EXERCISE: Your task is to find every line in the records that holds the string "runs" and copy it.

LISTED RECORDS:
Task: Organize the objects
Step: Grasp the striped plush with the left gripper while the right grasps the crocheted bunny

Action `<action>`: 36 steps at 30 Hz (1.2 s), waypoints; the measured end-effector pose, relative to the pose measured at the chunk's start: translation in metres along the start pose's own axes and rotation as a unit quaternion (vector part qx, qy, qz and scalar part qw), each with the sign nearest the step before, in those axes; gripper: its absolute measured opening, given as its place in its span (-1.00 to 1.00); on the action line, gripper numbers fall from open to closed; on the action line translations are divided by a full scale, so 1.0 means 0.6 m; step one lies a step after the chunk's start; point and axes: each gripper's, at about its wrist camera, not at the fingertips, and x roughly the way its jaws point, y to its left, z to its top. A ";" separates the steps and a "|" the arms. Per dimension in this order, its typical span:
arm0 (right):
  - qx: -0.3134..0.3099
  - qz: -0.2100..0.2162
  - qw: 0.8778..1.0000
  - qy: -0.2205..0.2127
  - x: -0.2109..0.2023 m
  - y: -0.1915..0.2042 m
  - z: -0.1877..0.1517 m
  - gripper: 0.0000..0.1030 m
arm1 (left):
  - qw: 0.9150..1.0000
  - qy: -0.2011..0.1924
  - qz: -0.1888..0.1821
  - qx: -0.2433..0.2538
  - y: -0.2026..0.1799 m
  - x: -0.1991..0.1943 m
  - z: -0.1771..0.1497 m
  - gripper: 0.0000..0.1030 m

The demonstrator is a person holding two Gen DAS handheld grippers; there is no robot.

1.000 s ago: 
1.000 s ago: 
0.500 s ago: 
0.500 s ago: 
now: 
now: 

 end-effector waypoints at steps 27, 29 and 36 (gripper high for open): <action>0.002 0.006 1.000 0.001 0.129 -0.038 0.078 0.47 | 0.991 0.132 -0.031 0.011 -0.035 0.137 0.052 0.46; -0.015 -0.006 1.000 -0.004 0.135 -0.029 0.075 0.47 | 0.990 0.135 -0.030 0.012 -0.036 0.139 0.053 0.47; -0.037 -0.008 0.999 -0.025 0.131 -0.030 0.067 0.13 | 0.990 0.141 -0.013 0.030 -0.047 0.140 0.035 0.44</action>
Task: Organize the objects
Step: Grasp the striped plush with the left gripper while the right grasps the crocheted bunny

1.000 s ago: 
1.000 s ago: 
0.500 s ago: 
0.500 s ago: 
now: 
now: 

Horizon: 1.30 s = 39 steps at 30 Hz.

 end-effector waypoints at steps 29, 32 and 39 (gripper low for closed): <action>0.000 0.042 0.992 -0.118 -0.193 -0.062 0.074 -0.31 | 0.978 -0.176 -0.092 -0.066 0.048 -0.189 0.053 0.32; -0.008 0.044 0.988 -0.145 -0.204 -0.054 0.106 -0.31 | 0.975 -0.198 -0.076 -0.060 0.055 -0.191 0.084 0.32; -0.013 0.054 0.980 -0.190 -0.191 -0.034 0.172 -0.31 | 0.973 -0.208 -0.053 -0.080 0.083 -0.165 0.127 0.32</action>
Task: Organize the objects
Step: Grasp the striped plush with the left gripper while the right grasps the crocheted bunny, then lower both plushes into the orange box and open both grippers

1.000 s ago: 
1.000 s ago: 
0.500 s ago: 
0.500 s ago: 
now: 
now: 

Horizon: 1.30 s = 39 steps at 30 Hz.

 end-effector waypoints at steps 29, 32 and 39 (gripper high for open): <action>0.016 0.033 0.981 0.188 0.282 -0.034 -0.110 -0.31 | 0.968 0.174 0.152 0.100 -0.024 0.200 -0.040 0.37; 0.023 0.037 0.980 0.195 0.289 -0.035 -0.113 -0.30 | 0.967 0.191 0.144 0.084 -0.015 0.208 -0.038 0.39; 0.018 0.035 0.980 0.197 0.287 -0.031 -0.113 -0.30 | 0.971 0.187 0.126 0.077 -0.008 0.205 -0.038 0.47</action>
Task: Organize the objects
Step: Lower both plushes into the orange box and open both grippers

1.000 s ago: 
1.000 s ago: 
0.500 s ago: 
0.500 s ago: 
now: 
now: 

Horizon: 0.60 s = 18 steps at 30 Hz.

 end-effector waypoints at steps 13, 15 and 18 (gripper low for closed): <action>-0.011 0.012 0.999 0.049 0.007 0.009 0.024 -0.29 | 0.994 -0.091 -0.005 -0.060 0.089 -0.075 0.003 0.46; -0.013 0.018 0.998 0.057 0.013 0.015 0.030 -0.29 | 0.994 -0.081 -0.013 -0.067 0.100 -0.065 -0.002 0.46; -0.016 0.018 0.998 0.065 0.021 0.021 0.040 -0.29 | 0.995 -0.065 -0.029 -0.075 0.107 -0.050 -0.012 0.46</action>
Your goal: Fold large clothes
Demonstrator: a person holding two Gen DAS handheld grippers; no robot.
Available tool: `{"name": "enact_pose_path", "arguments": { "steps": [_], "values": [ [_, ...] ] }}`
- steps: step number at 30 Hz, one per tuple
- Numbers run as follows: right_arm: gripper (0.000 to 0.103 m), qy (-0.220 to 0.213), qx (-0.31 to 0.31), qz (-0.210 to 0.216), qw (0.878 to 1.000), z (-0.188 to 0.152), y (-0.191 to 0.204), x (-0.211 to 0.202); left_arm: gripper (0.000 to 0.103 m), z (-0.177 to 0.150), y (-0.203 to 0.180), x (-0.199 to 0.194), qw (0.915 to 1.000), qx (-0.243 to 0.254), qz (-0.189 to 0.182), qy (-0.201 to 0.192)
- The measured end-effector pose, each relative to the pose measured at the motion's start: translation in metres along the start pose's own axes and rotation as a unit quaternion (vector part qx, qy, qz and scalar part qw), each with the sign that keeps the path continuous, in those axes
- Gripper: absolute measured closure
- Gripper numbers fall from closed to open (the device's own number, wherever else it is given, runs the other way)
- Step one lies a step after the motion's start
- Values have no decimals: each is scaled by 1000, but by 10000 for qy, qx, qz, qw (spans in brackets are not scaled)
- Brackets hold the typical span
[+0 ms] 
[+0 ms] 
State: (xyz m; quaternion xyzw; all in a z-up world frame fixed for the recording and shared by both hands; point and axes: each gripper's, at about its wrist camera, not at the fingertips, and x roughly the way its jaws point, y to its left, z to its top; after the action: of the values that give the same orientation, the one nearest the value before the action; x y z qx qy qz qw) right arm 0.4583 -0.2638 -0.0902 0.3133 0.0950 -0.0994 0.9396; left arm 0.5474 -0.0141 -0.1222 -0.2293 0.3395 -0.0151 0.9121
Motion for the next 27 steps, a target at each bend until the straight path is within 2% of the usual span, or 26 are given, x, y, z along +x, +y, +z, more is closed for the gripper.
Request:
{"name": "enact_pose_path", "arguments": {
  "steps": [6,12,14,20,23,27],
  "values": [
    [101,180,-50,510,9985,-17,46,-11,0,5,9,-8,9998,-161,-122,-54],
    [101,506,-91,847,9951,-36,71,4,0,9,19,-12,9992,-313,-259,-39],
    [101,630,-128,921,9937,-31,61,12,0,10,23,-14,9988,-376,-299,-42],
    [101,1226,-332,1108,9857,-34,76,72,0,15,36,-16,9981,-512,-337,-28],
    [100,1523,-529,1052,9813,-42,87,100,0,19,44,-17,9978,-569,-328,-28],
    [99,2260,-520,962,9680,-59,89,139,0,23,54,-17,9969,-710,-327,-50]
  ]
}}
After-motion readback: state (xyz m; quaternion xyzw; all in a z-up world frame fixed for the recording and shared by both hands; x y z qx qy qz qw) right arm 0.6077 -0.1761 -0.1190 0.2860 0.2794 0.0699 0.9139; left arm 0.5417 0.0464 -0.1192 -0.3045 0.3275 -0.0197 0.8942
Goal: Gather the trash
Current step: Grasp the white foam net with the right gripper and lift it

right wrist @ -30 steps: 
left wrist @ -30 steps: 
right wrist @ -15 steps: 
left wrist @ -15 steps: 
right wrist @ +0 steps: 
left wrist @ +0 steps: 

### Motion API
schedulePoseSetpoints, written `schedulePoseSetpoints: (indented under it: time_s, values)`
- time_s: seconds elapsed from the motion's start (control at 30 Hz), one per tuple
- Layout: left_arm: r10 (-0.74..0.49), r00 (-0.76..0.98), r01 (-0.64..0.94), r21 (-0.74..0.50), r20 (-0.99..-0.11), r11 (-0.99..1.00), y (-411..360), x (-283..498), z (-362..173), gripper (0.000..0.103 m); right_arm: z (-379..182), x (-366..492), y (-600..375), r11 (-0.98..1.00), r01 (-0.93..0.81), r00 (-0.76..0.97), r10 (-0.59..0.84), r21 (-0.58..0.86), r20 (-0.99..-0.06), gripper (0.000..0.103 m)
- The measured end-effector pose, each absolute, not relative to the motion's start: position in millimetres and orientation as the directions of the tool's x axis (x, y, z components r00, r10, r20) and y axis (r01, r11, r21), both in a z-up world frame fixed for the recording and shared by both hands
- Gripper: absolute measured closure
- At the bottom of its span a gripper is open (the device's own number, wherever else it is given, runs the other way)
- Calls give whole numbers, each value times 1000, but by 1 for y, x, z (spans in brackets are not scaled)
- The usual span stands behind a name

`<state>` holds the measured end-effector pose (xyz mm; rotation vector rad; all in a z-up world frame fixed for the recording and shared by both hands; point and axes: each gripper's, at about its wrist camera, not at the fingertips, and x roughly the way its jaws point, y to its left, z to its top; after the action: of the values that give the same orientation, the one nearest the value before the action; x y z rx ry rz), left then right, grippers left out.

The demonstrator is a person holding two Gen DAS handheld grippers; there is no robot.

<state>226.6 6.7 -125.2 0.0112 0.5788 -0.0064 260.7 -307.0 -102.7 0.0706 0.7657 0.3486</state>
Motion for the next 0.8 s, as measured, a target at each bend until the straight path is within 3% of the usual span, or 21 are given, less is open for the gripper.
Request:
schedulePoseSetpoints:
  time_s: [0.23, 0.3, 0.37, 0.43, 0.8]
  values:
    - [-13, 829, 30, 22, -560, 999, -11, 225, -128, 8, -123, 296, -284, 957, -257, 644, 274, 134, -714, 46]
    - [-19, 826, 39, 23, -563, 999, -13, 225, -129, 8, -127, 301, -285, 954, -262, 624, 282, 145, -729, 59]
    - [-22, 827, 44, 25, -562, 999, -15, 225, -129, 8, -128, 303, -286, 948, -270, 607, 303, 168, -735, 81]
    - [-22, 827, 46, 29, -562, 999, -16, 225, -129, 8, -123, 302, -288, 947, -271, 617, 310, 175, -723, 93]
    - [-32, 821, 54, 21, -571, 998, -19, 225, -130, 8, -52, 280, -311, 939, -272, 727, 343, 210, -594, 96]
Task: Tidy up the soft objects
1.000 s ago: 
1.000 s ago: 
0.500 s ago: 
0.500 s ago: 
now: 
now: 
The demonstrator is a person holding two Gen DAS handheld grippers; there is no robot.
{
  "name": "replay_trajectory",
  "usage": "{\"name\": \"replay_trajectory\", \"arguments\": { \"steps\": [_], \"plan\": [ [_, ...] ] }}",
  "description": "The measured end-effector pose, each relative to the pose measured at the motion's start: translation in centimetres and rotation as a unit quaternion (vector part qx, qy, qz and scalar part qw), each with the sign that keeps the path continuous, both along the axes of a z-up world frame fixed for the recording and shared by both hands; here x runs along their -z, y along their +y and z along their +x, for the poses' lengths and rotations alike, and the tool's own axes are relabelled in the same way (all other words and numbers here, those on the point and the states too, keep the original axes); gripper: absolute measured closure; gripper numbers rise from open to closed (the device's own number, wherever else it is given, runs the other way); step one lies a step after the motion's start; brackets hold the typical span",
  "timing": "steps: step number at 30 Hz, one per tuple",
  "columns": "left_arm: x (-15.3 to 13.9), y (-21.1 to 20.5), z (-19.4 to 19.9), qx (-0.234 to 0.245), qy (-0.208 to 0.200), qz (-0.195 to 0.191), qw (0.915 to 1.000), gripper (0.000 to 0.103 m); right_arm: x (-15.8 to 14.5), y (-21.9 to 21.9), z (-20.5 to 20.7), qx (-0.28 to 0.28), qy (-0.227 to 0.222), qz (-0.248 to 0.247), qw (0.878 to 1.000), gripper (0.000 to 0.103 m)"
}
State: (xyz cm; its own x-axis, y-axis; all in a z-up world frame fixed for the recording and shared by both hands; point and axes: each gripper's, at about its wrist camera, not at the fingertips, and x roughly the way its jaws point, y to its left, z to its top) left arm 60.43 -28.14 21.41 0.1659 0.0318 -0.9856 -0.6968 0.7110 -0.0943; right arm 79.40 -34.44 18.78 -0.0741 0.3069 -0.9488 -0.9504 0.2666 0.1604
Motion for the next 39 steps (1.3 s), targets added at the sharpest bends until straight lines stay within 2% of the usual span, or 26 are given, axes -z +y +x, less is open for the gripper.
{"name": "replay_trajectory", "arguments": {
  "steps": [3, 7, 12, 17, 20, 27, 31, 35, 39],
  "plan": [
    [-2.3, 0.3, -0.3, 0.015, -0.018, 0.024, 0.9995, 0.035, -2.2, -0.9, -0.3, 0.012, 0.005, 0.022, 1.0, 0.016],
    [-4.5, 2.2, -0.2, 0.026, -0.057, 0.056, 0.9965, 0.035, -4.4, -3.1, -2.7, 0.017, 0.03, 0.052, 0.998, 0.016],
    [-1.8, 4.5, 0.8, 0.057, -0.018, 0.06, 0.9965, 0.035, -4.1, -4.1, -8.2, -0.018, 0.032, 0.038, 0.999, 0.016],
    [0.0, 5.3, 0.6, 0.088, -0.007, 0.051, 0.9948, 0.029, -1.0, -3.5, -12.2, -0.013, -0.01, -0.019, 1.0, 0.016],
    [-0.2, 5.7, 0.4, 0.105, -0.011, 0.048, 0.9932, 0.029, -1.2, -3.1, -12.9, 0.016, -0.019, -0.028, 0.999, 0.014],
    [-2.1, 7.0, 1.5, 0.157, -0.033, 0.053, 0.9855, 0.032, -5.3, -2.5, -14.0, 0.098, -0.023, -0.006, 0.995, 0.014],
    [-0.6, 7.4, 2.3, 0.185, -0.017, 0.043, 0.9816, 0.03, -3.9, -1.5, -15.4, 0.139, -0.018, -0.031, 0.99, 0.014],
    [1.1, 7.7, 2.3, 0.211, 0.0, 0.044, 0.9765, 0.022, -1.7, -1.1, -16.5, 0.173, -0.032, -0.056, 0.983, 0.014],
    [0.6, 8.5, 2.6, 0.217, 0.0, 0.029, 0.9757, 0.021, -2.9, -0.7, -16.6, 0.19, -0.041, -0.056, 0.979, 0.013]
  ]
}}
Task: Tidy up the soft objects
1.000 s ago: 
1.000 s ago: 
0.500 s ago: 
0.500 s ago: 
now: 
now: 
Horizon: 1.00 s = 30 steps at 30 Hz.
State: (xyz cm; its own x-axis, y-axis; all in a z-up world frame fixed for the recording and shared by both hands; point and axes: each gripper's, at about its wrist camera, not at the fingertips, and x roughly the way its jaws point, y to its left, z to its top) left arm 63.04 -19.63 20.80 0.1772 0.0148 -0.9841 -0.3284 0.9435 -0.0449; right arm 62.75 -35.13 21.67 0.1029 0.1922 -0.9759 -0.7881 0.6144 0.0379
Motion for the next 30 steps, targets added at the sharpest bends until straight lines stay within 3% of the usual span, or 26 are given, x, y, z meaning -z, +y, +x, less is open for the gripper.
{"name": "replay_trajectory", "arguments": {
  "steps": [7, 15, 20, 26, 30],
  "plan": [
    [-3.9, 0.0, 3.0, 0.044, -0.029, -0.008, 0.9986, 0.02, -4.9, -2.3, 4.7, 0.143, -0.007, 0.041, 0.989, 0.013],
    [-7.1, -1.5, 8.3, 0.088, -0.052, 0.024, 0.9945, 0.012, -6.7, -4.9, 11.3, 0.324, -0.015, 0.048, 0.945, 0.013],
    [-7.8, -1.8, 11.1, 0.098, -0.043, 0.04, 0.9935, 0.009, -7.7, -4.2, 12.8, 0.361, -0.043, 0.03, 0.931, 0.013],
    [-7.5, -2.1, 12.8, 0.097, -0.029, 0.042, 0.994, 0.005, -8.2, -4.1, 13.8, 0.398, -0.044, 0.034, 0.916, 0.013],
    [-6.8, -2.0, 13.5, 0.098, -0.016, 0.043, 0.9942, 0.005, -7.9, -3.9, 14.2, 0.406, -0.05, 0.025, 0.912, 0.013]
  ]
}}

OUTPUT OF THE EXERCISE:
- Gripper numbers fall from closed to open (the device's own number, wherever else it is given, runs the other way)
- At the bottom of its span a gripper is open (the device's own number, wherever else it is given, runs the other way)
  "description": "The measured end-effector pose, each relative to the pose measured at the motion's start: translation in centimetres and rotation as a unit quaternion (vector part qx, qy, qz and scalar part qw), each with the sign that keeps the path continuous, both along the axes of a z-up world frame fixed for the recording and shared by both hands; here x runs along their -z, y along their +y and z along their +x, for the poses' lengths and rotations alike, and the tool's own axes are relabelled in the same way (all other words and numbers here, those on the point and the states too, keep the original axes); gripper: absolute measured closure; gripper numbers rise from open to closed (the device's own number, wherever else it is given, runs the other way); step one lies a step after the motion's start; brackets hold the typical span",

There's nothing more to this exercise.